There, VFW member John McLane, a U.S. Army captain in Vietnam, said the organization had spent a great deal of money in recent years on the veterans’ plaques that hang inside the northern entrance to Town Hall. The main way the VFW raises funds to purchase flags and wreaths to place on the gravestones of veterans in New Canaan twice per year—by giving away poppies, a symbol of remembrance of World War I—was canceled during the COVID-19 pandemic, McLane said.

“It costs us about $12,000 to buy the wreaths alone, and we buy them from the Exchange Club to keep it in town,” McLane said at the Oct. 5 Town Council meeting, which was attended by Selectman Kathleen Corbet and Moynihan staffer Tucker Murphy, according to meeting minutes. “So this is the first year we’ve really gone out to raise funds because we’re usually able to get it when we pass out poppies on Memorial Day …. we look for a quarter here or a dollar there to try and raise the funds for what was last year $15,000. Next year will probably be $17,000, that’s our whole budget.”

Corbet said during last week’s meeting, “Sounds like something that slipped through the cracks and we should go forward.”

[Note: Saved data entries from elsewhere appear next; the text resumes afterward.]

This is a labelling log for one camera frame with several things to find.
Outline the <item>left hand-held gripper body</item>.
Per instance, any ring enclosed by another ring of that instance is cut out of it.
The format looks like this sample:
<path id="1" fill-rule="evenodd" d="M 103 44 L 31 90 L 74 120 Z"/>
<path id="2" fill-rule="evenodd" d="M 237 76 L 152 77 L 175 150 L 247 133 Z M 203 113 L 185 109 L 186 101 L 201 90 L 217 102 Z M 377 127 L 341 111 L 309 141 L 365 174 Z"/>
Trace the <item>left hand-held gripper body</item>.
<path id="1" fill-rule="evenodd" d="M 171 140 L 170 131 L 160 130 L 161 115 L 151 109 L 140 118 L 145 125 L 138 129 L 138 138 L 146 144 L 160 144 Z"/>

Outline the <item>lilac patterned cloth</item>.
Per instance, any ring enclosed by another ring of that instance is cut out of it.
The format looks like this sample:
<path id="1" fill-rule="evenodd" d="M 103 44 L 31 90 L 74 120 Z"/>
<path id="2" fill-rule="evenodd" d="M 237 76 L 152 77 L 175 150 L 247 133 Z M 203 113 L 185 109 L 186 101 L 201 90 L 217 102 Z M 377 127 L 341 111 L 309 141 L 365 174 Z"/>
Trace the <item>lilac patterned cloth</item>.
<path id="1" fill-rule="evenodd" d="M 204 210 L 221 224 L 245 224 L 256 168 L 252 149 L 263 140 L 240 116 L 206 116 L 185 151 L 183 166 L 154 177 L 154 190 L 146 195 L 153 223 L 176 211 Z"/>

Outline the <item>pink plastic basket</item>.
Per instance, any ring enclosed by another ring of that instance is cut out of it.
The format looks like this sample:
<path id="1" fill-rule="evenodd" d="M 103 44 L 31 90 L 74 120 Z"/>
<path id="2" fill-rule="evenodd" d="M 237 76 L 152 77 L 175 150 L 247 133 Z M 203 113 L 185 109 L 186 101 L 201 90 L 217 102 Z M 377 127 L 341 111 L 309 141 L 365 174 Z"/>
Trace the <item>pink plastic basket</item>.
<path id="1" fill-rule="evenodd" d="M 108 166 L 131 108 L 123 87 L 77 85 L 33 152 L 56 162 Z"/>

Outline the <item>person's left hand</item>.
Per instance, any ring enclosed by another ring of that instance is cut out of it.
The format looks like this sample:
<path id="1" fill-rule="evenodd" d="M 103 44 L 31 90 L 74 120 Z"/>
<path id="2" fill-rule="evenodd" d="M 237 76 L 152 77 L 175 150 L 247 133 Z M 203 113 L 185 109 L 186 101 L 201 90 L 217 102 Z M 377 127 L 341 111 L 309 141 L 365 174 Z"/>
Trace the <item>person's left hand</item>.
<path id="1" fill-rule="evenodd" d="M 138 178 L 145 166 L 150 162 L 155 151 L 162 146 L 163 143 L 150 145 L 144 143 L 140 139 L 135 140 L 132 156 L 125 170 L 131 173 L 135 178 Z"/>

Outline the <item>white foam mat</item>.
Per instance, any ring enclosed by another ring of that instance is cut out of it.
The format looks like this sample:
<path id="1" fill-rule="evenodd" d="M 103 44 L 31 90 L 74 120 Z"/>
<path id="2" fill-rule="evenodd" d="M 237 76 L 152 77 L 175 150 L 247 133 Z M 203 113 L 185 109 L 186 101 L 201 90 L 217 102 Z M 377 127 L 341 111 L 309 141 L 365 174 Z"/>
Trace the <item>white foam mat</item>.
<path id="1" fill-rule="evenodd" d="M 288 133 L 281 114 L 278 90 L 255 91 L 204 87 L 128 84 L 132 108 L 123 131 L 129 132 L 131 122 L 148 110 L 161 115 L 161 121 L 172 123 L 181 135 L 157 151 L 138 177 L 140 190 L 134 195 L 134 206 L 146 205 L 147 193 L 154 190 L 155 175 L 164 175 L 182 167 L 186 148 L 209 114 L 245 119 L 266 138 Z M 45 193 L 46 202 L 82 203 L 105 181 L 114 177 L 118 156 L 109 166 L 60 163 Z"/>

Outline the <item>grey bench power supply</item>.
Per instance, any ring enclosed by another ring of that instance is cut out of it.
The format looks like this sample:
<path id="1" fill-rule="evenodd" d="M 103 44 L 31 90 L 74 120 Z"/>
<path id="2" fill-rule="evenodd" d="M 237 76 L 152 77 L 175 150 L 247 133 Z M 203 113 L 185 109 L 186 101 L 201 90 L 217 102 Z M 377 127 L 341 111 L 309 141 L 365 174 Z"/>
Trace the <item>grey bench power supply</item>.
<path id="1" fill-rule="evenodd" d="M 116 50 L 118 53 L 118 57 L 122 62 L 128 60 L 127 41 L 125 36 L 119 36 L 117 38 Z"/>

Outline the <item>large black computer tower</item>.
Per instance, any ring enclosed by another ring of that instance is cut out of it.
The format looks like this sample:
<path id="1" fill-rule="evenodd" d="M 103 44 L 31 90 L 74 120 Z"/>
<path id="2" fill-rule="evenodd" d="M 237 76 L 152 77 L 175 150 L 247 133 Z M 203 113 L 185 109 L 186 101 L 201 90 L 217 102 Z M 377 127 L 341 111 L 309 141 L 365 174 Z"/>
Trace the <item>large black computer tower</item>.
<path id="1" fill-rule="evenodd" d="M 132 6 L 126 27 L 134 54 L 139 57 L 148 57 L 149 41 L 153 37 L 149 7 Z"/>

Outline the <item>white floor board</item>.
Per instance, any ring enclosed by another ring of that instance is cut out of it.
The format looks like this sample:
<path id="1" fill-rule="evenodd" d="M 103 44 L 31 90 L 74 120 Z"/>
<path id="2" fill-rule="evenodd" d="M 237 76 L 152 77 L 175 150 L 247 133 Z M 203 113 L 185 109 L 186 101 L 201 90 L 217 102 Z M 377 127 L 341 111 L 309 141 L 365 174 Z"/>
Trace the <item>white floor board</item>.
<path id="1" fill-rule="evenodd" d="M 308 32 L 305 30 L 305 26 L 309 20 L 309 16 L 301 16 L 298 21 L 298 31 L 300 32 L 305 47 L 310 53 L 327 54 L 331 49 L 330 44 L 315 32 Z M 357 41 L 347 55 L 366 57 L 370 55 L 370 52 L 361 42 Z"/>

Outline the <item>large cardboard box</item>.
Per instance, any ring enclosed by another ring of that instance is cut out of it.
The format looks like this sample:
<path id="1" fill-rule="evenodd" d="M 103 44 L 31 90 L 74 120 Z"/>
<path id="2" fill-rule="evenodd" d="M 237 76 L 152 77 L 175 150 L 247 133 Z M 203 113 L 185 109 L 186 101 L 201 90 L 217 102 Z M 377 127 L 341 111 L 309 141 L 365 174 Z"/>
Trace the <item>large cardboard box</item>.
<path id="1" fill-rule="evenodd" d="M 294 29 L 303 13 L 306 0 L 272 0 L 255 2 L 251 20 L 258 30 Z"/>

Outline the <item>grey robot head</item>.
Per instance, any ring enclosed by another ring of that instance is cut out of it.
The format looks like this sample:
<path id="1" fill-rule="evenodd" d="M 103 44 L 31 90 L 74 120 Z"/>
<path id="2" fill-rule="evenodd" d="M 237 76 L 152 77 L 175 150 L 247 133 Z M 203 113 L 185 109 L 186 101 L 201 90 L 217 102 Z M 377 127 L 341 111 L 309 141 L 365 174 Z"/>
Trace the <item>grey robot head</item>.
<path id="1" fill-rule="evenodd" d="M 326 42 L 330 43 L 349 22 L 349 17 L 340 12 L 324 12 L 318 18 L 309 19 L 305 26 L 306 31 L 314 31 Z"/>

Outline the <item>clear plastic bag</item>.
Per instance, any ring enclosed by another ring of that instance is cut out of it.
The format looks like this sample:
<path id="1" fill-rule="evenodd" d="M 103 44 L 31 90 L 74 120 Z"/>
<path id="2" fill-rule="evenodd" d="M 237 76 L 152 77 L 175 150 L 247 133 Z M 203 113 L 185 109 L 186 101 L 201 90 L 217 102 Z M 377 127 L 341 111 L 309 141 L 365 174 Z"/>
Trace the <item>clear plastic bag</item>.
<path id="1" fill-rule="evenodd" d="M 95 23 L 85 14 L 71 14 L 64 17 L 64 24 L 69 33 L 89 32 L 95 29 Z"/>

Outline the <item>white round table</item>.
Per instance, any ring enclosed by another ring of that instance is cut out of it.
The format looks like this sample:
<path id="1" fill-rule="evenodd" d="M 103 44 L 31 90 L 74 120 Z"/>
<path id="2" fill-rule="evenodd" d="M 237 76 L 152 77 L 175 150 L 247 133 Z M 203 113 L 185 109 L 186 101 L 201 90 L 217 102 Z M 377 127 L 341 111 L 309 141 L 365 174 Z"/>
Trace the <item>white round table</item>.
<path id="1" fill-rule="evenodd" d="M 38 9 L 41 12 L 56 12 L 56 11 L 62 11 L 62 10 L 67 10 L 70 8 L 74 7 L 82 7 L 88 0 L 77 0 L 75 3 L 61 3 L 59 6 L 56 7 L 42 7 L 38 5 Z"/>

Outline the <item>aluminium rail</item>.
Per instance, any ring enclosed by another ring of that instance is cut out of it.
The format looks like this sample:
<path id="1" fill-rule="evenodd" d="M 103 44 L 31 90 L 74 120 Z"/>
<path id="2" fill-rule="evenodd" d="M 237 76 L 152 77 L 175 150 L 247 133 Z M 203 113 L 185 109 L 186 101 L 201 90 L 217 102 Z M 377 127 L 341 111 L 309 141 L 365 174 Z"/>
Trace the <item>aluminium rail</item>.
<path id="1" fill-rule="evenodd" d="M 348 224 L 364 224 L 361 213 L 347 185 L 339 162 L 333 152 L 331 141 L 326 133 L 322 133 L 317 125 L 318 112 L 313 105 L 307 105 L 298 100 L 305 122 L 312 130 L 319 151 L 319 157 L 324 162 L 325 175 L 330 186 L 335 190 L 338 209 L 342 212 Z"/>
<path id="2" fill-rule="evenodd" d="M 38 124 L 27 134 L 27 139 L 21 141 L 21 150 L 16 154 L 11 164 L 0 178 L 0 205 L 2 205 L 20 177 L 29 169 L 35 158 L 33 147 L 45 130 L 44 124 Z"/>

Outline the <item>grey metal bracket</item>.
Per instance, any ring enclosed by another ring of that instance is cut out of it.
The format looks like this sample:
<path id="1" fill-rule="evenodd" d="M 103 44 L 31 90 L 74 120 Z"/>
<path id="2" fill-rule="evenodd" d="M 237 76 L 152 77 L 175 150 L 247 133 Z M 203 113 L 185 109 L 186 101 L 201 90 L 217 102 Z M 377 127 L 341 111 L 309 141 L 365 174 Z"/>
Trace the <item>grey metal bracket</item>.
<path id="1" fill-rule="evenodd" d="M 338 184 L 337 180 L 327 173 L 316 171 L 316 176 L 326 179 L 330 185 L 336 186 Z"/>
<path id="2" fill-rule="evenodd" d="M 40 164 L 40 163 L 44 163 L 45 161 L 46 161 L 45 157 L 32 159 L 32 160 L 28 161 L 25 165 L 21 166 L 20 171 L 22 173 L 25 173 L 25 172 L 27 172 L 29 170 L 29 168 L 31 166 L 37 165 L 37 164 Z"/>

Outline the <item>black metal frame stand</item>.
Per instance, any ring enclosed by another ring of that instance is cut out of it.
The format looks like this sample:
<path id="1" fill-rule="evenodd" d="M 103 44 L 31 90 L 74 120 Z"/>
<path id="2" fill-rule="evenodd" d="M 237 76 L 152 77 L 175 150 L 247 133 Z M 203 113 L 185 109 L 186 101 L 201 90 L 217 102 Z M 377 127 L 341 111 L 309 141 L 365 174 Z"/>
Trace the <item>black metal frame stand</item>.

Ultimately, since the finance board and Town Council aren’t scheduled to meet in August anyway, the selectmen decided to wait until their Aug. 23 meeting to formally vote on the VFW’s $15,000 request for ARPA funding as part of a larger block of allocations. Moynihan said one $400,000 item that has not yet been detailed but relates to the New Canaan YMCA also will be part of the Aug. 23 discussion. With the allocations discussed last week, the town would have spent—assuming the other funding bodies support the selectmen’s recommendations—about $5 million of the $6 million in total ARPA funds allotted to New Canaan. The New Canaan Y allocation would leave about $600,000.

One thought on “‘Something That Slipped Through the Cracks’: Selectmen Vow To Support VFW’s $15,000 ARPA Request

  1. As member of NSDAR Hannah Benedict Carter NC chapter & other similar lineage organizations, I’m still appalled how such total disregard to allocate for VFW considering how vital this organization is to the community. Married Vietnam Veteran, over 30 classmates NCHS 65 were drafted served. Shameful display of what is truly important.